A biased report one possible reason being a matter this complex should have had more then one author.

Having been an IT manager in a medical practice that tried to go electronic 100% in 2003 I can understand some of the problems but we by no means had all the problems that you are stating. One major issue was the actual doctors who were most opposed to change further problem is computers required more one on one time with a patient instead of the "Assembly line" approach with the most detail coming from the dictation. Electronic records is vital to insure that a patient is seen and all the required points of an office visit being recorded and completed by a doctor. Lastly tech support of the EMR firm have to be able to react faster to practice needs, also most important is for the practice to have a very strong IT manager. I had almost no problem with the support. Further, doctors resist spending the required amounts of time on training on a system - they need to know what it CAN do for them.

Today, barely 8 percent of hospitals have even a basic electronic medical system. Only 17 percent of physicians use electronic records, and many of those are uninstalling them, including 20 percent of physician groups in Arizona, according to a June survey by HealthLeaders-InterStudy.
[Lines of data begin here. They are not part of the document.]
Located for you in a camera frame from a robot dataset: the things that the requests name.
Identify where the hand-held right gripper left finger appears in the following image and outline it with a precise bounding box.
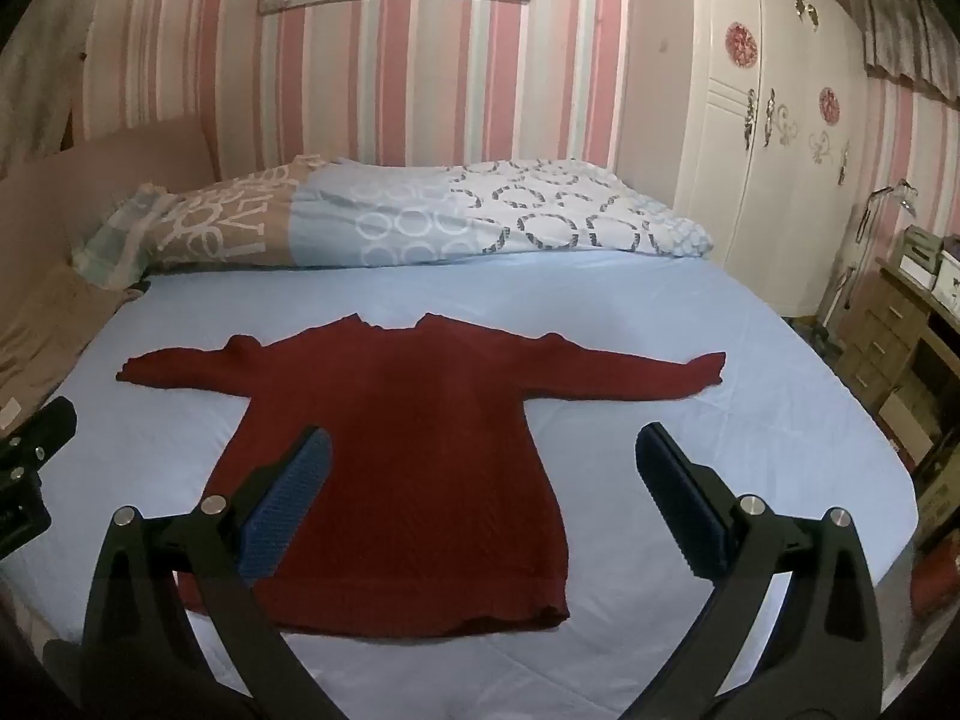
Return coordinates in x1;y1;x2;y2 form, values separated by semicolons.
81;426;353;720

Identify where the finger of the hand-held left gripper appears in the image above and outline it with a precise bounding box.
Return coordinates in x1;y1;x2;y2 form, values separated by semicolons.
0;397;80;490

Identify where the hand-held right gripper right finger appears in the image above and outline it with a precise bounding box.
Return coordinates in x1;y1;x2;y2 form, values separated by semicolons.
611;422;890;720

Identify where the red knit sweater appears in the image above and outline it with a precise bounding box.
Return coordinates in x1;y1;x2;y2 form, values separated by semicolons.
116;313;727;640

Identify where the bed with light blue sheet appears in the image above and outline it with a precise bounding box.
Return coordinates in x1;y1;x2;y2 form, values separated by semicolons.
0;247;920;720

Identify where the wooden drawer cabinet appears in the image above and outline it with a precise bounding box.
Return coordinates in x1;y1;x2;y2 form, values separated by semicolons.
831;255;960;466

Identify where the red cloth bundle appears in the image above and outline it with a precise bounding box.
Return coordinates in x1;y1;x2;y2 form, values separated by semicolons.
910;540;960;620

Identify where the pink padded headboard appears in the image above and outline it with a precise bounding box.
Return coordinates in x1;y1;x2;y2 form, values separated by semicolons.
0;114;220;211

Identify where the patterned blue and tan duvet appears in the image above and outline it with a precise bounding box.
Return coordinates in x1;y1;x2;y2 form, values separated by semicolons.
71;156;715;292

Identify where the white wardrobe with floral decals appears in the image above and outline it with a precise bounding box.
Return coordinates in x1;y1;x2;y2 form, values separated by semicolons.
670;0;884;317

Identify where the metal desk lamp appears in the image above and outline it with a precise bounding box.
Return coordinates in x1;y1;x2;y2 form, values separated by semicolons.
825;178;920;340

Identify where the white storage box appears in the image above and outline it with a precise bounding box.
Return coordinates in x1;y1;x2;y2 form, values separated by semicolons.
932;236;960;310

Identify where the grey patterned curtain valance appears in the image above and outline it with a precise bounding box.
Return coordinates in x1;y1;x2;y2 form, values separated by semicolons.
825;0;960;103

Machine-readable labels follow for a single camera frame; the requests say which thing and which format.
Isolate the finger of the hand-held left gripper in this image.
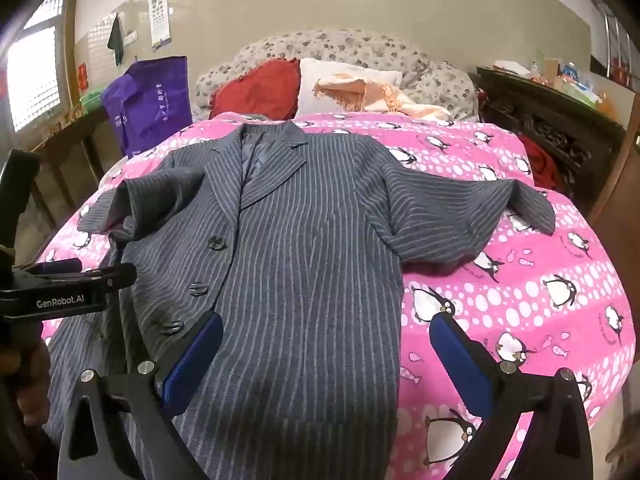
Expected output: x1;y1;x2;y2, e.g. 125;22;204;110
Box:
20;258;137;293

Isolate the wooden side bench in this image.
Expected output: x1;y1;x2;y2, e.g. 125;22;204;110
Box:
27;107;126;241

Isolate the white pillow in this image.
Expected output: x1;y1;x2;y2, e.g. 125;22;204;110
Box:
295;57;403;116

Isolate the eye chart poster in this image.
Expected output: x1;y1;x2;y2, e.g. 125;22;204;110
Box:
149;0;174;51

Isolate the person's left hand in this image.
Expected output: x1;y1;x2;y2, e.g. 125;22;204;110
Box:
14;332;52;428

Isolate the pink penguin print blanket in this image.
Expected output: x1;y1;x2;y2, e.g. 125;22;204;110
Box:
40;112;632;480

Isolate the orange fringed scarf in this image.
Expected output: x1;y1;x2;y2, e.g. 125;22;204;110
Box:
312;72;453;123

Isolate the window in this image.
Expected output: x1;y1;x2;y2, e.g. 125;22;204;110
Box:
5;0;68;133

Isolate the grey striped suit jacket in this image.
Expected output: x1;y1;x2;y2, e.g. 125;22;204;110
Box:
47;121;557;480

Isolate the metal rack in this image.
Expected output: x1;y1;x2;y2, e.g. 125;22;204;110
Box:
599;10;637;92

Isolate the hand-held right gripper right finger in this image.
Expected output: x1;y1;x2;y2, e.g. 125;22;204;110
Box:
429;310;594;480

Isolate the dark wooden cabinet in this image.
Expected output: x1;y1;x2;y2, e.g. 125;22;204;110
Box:
475;66;629;211

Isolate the red cloth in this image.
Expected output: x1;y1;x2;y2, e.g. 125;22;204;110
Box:
517;134;566;191

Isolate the purple tote bag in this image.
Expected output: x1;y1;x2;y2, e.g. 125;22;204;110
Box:
101;55;193;159

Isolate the pile of small packets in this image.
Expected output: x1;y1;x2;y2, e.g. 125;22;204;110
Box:
492;50;613;111

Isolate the green hanging cloth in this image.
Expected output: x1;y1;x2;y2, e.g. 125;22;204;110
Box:
107;14;125;67

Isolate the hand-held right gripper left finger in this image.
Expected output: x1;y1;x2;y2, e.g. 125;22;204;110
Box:
57;311;225;480

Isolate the red towel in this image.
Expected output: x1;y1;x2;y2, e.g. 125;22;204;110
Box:
210;59;301;121

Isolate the green plastic basket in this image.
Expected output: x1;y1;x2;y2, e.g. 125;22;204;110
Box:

Outside the United States, countries further along the digital curve have experienced major problems with American-made health IT systems.

I find it horrid that American IT firms fall way below the curve on IT systems – by no big surprise.

“Health IT can be beneficial, but many current systems are clunky, counterintuitive and in some cases dangerous,” said Ross Koppel, a sociologist at the University of Pennsylvania School of Medicine who published a key study on electronic medical records in 2005.

An example of the negitive views out there.